**EXERCISE REQUIREMENTS**
Look through the records and copy every line in which "camera" appears.
•••
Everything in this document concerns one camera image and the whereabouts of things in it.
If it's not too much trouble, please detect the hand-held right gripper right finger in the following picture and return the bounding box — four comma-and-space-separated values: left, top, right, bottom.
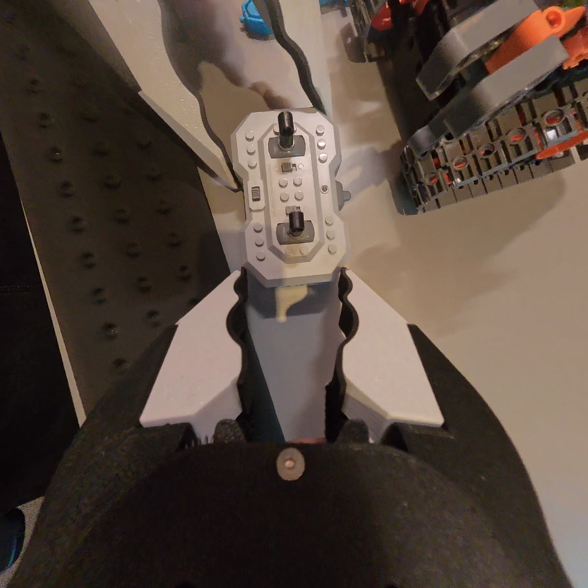
324, 268, 445, 443

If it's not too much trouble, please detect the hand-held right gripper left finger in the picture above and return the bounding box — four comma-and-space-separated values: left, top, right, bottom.
139, 269, 252, 442

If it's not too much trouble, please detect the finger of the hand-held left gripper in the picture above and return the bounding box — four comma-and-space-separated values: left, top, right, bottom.
264, 0, 334, 116
87, 0, 242, 193

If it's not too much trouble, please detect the blue brick separator tool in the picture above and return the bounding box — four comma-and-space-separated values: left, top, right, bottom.
239, 0, 276, 36

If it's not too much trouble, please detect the white control hub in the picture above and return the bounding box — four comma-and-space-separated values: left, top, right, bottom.
230, 108, 353, 324

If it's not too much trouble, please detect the tracked toy robot vehicle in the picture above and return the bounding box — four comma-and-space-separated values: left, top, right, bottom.
347, 0, 588, 217

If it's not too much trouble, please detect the black dimpled pad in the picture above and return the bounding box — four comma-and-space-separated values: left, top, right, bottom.
0, 0, 230, 423

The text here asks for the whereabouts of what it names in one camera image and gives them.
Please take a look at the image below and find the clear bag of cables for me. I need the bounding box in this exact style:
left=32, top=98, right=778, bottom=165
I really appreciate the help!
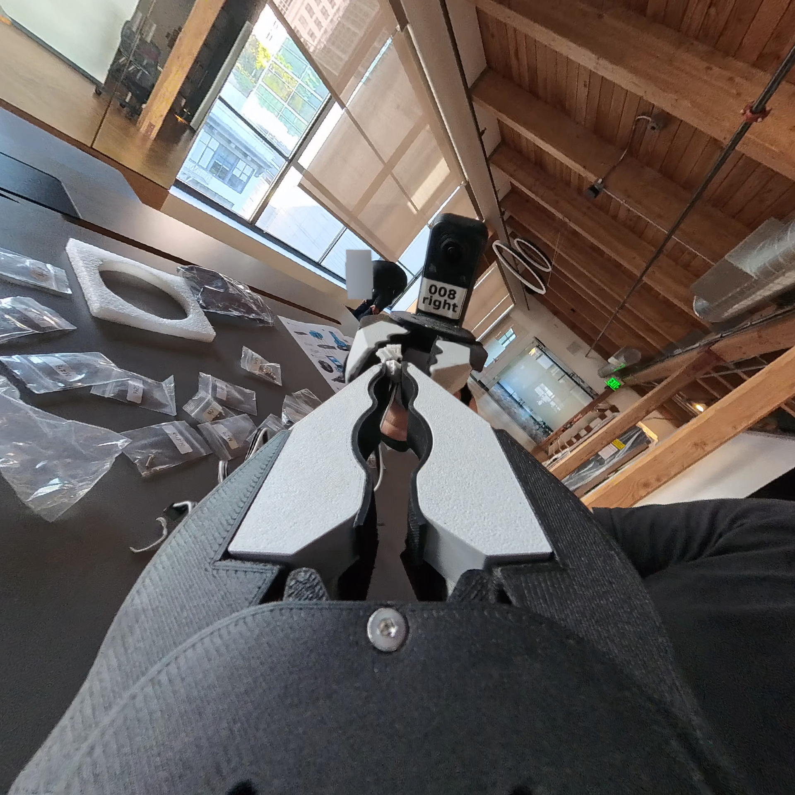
•••
**ANSWER TO THIS PROBLEM**
Everything in this document concerns one camera image and the whereabouts of things in it.
The text here asks for the whereabouts of what it names in one camera image and gives them.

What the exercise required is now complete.